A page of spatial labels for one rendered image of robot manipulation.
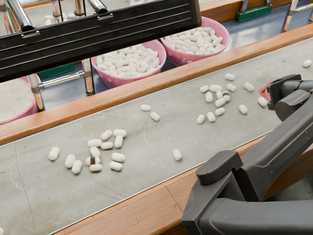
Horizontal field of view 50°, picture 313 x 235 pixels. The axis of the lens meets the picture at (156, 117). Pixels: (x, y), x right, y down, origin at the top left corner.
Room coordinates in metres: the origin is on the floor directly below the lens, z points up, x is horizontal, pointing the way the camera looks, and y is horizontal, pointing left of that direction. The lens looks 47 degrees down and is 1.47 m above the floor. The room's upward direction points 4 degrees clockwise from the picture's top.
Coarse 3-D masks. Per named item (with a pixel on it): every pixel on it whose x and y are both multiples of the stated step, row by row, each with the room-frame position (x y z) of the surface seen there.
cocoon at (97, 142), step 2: (90, 140) 0.56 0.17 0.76; (92, 140) 0.56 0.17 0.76; (94, 140) 0.56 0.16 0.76; (96, 140) 0.56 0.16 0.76; (98, 140) 0.56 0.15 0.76; (100, 140) 0.57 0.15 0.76; (88, 142) 0.56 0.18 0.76; (90, 142) 0.56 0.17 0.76; (92, 142) 0.56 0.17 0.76; (94, 142) 0.56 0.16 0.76; (96, 142) 0.56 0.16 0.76; (98, 142) 0.56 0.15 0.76; (100, 142) 0.56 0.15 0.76; (88, 144) 0.55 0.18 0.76; (90, 144) 0.55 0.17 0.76; (92, 144) 0.55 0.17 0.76; (94, 144) 0.55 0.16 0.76; (96, 144) 0.55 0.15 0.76; (98, 144) 0.55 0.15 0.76; (100, 144) 0.56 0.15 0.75; (90, 146) 0.55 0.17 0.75; (92, 146) 0.55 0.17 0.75; (96, 146) 0.55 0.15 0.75; (98, 146) 0.55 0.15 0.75
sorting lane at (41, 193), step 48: (288, 48) 1.10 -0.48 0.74; (144, 96) 0.77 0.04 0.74; (192, 96) 0.79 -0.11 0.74; (240, 96) 0.81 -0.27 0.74; (48, 144) 0.55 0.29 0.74; (144, 144) 0.58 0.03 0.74; (192, 144) 0.59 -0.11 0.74; (240, 144) 0.60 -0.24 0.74; (0, 192) 0.40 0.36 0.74; (48, 192) 0.41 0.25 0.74; (96, 192) 0.42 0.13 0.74
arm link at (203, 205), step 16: (224, 176) 0.27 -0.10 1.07; (192, 192) 0.25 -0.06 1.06; (208, 192) 0.24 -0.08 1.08; (224, 192) 0.24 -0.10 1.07; (240, 192) 0.26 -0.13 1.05; (192, 208) 0.21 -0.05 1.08; (208, 208) 0.21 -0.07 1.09; (224, 208) 0.20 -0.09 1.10; (240, 208) 0.20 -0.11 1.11; (256, 208) 0.19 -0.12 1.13; (272, 208) 0.19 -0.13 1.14; (288, 208) 0.18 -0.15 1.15; (304, 208) 0.17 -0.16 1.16; (192, 224) 0.18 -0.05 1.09; (208, 224) 0.18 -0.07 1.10; (224, 224) 0.18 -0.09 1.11; (240, 224) 0.17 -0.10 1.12; (256, 224) 0.17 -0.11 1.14; (272, 224) 0.16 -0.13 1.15; (288, 224) 0.16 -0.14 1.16; (304, 224) 0.15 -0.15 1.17
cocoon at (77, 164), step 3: (75, 162) 0.49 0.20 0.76; (78, 162) 0.49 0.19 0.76; (81, 162) 0.49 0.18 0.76; (75, 165) 0.48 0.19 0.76; (78, 165) 0.48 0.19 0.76; (81, 165) 0.49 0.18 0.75; (72, 168) 0.47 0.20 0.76; (75, 168) 0.47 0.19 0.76; (78, 168) 0.47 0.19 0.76; (72, 171) 0.47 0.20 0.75; (75, 171) 0.46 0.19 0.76; (78, 171) 0.47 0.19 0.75
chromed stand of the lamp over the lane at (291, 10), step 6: (294, 0) 1.18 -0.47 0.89; (294, 6) 1.18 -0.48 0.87; (306, 6) 1.23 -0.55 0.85; (312, 6) 1.24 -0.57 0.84; (288, 12) 1.19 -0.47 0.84; (294, 12) 1.19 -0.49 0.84; (312, 12) 1.27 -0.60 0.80; (288, 18) 1.18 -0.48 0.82; (312, 18) 1.26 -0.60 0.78; (288, 24) 1.18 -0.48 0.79; (306, 24) 1.27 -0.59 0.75; (282, 30) 1.18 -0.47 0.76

_ _ _ _ _

Omit the pictures and output all remaining material exactly.

Your response:
A page of spatial labels for one rendered image of robot manipulation.
Horizontal field of view 50°, picture 313 x 235 pixels. The axis of the lens meets the picture at (156, 117). Pixels: (x, y), x right, y down, origin at the top left corner.
Room coordinates in metres: the origin is on the floor directly below the lens, z points up, x is horizontal, pointing the way the camera looks, and y is horizontal, pointing left of that direction. The lens looks 47 degrees down and is 1.47 m above the floor. The room's upward direction points 4 degrees clockwise from the picture's top.
Coarse 3-D masks. Per named item (with a pixel on it): every pixel on it whose x and y are both multiples of the stated step, row by row, each with the room-frame position (x y z) of the surface seen there.
cocoon at (97, 142), step 2: (90, 140) 0.56 0.17 0.76; (92, 140) 0.56 0.17 0.76; (94, 140) 0.56 0.16 0.76; (96, 140) 0.56 0.16 0.76; (98, 140) 0.56 0.15 0.76; (100, 140) 0.57 0.15 0.76; (88, 142) 0.56 0.18 0.76; (90, 142) 0.56 0.17 0.76; (92, 142) 0.56 0.17 0.76; (94, 142) 0.56 0.16 0.76; (96, 142) 0.56 0.16 0.76; (98, 142) 0.56 0.15 0.76; (100, 142) 0.56 0.15 0.76; (88, 144) 0.55 0.18 0.76; (90, 144) 0.55 0.17 0.76; (92, 144) 0.55 0.17 0.76; (94, 144) 0.55 0.16 0.76; (96, 144) 0.55 0.15 0.76; (98, 144) 0.55 0.15 0.76; (100, 144) 0.56 0.15 0.75; (90, 146) 0.55 0.17 0.75; (92, 146) 0.55 0.17 0.75; (96, 146) 0.55 0.15 0.75; (98, 146) 0.55 0.15 0.75
sorting lane at (41, 193), step 48: (288, 48) 1.10 -0.48 0.74; (144, 96) 0.77 0.04 0.74; (192, 96) 0.79 -0.11 0.74; (240, 96) 0.81 -0.27 0.74; (48, 144) 0.55 0.29 0.74; (144, 144) 0.58 0.03 0.74; (192, 144) 0.59 -0.11 0.74; (240, 144) 0.60 -0.24 0.74; (0, 192) 0.40 0.36 0.74; (48, 192) 0.41 0.25 0.74; (96, 192) 0.42 0.13 0.74
arm link at (203, 205), step 16: (224, 176) 0.27 -0.10 1.07; (192, 192) 0.25 -0.06 1.06; (208, 192) 0.24 -0.08 1.08; (224, 192) 0.24 -0.10 1.07; (240, 192) 0.26 -0.13 1.05; (192, 208) 0.21 -0.05 1.08; (208, 208) 0.21 -0.07 1.09; (224, 208) 0.20 -0.09 1.10; (240, 208) 0.20 -0.11 1.11; (256, 208) 0.19 -0.12 1.13; (272, 208) 0.19 -0.13 1.14; (288, 208) 0.18 -0.15 1.15; (304, 208) 0.17 -0.16 1.16; (192, 224) 0.18 -0.05 1.09; (208, 224) 0.18 -0.07 1.10; (224, 224) 0.18 -0.09 1.11; (240, 224) 0.17 -0.10 1.12; (256, 224) 0.17 -0.11 1.14; (272, 224) 0.16 -0.13 1.15; (288, 224) 0.16 -0.14 1.16; (304, 224) 0.15 -0.15 1.17
cocoon at (77, 164), step 3: (75, 162) 0.49 0.20 0.76; (78, 162) 0.49 0.19 0.76; (81, 162) 0.49 0.18 0.76; (75, 165) 0.48 0.19 0.76; (78, 165) 0.48 0.19 0.76; (81, 165) 0.49 0.18 0.75; (72, 168) 0.47 0.20 0.76; (75, 168) 0.47 0.19 0.76; (78, 168) 0.47 0.19 0.76; (72, 171) 0.47 0.20 0.75; (75, 171) 0.46 0.19 0.76; (78, 171) 0.47 0.19 0.75
chromed stand of the lamp over the lane at (291, 10), step 6: (294, 0) 1.18 -0.47 0.89; (294, 6) 1.18 -0.48 0.87; (306, 6) 1.23 -0.55 0.85; (312, 6) 1.24 -0.57 0.84; (288, 12) 1.19 -0.47 0.84; (294, 12) 1.19 -0.49 0.84; (312, 12) 1.27 -0.60 0.80; (288, 18) 1.18 -0.48 0.82; (312, 18) 1.26 -0.60 0.78; (288, 24) 1.18 -0.48 0.79; (306, 24) 1.27 -0.59 0.75; (282, 30) 1.18 -0.47 0.76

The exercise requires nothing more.